Allah anlatımı sürer ve şöyle denir: “Eğer Allah bir çocuk edinmek isteseydi, elbette yaratacağından, dileyeceğini seçecekti. Ama o bundan münezzehtir. O, tek ve kahredici olan Allah’tır.”

Önceki benzer sözcük kalıplarıyla doğa olaylarının anlatımına geçilir. Gökleri ve yeri yaratan O’dur. O, geceyi gündüzün üstüne, gündüzü de gecenin üstüne sarar. Güneş ve Ay’ı buyruk altında tutar; onlar “belirli bir süreye kadar” akıp gitmektedir. Devamla Arap kavmine hitap edilir: “O, sizi bir nefisten yarattı. Hem sonra onun eşini de ondan var etti.

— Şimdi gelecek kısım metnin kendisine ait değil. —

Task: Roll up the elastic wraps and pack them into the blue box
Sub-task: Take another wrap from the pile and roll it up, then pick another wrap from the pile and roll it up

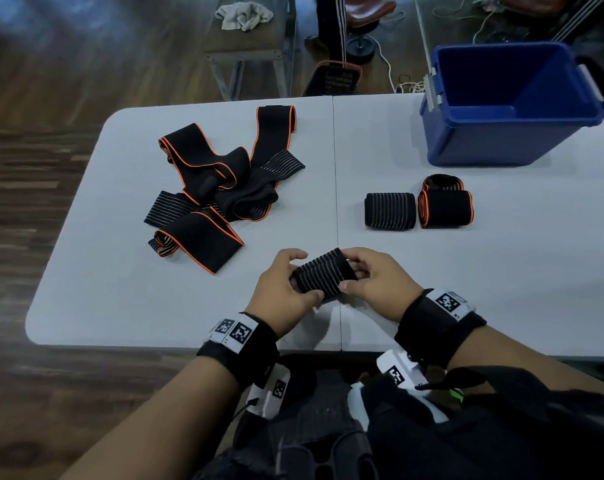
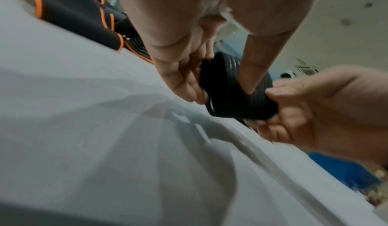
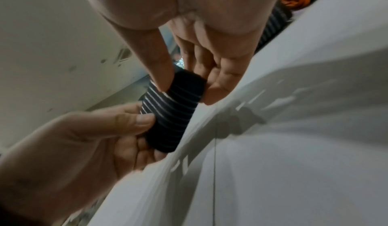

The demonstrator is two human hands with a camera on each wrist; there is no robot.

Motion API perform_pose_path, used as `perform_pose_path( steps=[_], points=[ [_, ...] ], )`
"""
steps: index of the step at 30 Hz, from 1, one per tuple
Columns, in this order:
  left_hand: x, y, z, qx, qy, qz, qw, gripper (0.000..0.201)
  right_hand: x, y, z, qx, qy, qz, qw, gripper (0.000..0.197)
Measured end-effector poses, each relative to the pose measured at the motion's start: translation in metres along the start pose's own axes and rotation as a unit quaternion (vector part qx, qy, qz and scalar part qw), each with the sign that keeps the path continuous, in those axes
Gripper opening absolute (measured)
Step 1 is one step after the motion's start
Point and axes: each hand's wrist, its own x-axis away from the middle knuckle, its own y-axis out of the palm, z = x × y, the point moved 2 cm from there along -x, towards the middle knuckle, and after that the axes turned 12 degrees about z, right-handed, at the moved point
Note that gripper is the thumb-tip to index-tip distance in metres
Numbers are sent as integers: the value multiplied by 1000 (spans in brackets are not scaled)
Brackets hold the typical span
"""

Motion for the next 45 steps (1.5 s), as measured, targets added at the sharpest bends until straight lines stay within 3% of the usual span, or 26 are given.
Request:
perform_pose_path(
  steps=[2, 5, 10, 15, 24, 29, 38, 41, 45],
  points=[
    [-3, 3, -2, 0, -24, -6, 1000, 46, -1, -5, 8, -28, 65, 1, 998, 31],
    [-6, 9, -5, -48, -34, 12, 998, 28, -3, -10, 23, 53, 72, 28, 996, 14],
    [-9, 16, 0, -8, -61, 21, 998, 24, -1, -14, 30, 115, 56, 116, 985, 31],
    [-16, 34, 14, 4, -63, 15, 998, 29, 6, -27, 28, 156, 39, 165, 973, 28],
    [-28, 104, 69, -8, 16, -72, 997, 24, 13, -102, 47, 162, 67, 293, 940, 21],
    [-19, 144, 102, 55, -2, -139, 989, 36, 15, -145, 55, 111, 70, 349, 928, 29],
    [-20, 162, 120, 49, 39, -159, 985, 48, 5, -178, 58, 23, 48, 331, 942, 37],
    [-28, 155, 119, 45, 49, -166, 984, 38, 2, -191, 54, 2, 43, 327, 944, 36],
    [-36, 137, 110, 50, 51, -151, 986, 17, -1, -210, 39, 38, 17, 345, 938, 22]
  ],
)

Sizin için hayvanlardan sekiz çift meydana getirmiştir. Sizi analarınızın karınlarında üç karanlık içinde yaratılıştan yaratılışa yaratıp duruyor. İşte Rabbiniz Allah O’dur. Mülk/egemenlik O’nundur, O’ndan başka tanrı yoktur. O halde nasıl haktan çevrilirsiniz?”

Yukarıdaki ayette geçen “eşini de ondan var etti” ifadesi Tevrat’ta şöyle verilmiştir: “RAB Tanrı Âdem’e derin bir uyku verdi. Âdem uyurken, RAB Tanrı onun kaburga kemiklerinden birini alıp yerini etle kapadı. Âdem’den aldığı kaburga kemiğinden bir kadın yaratarak onu Âdem’e getirdi.” (Yaratılış.2: 21-22)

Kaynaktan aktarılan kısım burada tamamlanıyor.